The change of management had little immediate impact on the hospital’s problems although there was greater public interest now that the general community, and not just Brighton, owned it. The age range of patients was wide, from 80 to just under two years old in 1948 and an increasing number of them were confined to their beds. Living conditions were harsh. Some patients received no drinks between 5.30pm and breakfast at 7.45am the next day. (Supper was only provided for those who stayed up after 7.30pm). And although there was a system of rewards – money and tobacco – for male patients who worked; there was none for the females.
The changeover did radically reduce the number of private patients from about 100 to 10 just under a year later, but overcrowding and staff shortages were still much in evidence. For these reasons, nurses still worked a 54-hour week and placing difficult patients in seclusion was common. The most significant development was the dramatic increase in the number of yearly admissions and discharges. In 1948 alone, there were 600 admissions and 533 discharges. Under the NHS, St Francis had a 25% wider catchment area which now contained 270,000 people of whom 200,000 lived in Brighton and Hove: thus the rise in admissions. Sometimes patients would be re-admitted several times during the same year.

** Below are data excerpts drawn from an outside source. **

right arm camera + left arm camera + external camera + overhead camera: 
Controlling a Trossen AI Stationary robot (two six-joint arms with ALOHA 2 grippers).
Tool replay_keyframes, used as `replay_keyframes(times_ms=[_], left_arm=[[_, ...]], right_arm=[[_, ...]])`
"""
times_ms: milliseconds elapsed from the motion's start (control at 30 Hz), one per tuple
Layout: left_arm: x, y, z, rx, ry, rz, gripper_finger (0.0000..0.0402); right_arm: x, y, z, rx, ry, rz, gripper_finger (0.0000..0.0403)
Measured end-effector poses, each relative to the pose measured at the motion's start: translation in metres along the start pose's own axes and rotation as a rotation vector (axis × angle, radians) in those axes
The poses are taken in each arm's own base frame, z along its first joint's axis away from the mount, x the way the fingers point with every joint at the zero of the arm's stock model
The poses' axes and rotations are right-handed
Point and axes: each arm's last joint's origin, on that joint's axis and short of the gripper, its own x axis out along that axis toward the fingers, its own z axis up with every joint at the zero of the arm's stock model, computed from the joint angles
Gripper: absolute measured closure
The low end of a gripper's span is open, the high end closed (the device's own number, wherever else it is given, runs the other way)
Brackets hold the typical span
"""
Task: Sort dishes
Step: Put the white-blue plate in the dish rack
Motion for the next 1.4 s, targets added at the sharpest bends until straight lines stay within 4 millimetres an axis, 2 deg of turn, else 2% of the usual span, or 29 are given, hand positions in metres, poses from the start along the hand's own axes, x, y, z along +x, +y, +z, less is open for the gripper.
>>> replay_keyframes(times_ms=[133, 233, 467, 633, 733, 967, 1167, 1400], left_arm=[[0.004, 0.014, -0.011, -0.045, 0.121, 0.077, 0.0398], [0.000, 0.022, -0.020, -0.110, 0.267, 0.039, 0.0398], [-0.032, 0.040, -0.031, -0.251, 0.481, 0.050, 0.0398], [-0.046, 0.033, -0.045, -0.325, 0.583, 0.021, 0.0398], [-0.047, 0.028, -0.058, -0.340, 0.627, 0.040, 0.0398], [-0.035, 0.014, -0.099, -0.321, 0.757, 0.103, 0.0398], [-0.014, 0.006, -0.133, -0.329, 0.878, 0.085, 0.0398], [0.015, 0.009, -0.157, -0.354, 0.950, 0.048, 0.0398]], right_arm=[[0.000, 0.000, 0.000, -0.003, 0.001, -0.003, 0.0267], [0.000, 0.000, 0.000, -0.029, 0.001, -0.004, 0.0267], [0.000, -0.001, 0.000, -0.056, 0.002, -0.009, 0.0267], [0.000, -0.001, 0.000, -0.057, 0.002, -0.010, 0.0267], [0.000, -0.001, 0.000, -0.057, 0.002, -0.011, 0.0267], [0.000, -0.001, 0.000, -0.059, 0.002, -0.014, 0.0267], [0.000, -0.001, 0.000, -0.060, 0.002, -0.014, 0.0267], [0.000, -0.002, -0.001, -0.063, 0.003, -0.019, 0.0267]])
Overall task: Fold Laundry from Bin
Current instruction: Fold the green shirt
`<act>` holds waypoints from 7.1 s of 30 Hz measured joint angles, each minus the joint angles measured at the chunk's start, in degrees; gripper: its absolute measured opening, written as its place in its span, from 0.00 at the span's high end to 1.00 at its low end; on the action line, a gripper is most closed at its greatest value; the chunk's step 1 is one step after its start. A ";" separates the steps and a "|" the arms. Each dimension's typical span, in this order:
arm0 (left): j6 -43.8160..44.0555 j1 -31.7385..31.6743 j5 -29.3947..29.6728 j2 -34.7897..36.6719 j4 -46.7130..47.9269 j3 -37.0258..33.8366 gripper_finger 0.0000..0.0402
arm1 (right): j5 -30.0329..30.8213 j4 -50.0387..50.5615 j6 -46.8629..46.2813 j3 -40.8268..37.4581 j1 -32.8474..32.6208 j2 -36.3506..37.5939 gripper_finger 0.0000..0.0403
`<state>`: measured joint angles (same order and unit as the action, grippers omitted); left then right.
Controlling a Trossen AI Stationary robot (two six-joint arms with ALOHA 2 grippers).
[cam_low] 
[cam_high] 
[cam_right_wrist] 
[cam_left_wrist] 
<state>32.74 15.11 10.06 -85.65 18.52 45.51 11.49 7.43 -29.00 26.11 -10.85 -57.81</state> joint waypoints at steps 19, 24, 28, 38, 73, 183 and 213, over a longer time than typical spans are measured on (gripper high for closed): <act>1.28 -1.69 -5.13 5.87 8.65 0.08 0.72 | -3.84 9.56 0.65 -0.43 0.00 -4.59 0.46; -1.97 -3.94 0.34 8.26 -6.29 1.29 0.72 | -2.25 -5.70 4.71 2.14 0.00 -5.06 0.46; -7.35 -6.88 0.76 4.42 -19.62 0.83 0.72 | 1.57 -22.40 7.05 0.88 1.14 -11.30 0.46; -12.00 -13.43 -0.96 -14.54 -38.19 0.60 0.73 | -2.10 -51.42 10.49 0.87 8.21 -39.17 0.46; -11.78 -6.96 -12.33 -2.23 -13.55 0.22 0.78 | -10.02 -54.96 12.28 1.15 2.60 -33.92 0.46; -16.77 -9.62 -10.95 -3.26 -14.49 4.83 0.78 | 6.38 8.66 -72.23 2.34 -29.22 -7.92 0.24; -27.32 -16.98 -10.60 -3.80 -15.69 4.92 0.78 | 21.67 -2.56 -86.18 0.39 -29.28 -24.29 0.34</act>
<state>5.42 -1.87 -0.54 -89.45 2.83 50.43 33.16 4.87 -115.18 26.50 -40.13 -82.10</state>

The hospital’s main population increasingly became permanent, fixed and elderly.


The asylum chapel today
With the advent of the NHS, St Francis undoubtedly benefited from the extra funding and could take advantage of better research facilities. Of course, the hospital faced many difficulties ahead, but it did continue to be a place of refuge and a place where no one who requested treatment was ever turned away. In the late 1950s, when Enoch Powell was Minister of Health, a white paper was produced which advocated the phasing out of asylums and the treatment of patients in the community – community care. So, for the last thirty or so years of the hospital’s life its infrastructure was gradually run down. By the time it closed in 1995 there were only two wards open.
One of the persistent laments of the staff was that there was very little rehabilitation when it was open and that when it closed not enough thought and care had gone into how patients would cope in the community. I only worked at the hospital briefly in the 1970s but I can vouch for the genuine attempts of the staff to improve the lives of the patients whether it was organising fund-raising or fetes. When it closed, I wondered whether this positive spirit would transfer itself to community care. I think this is a question that is still being asked.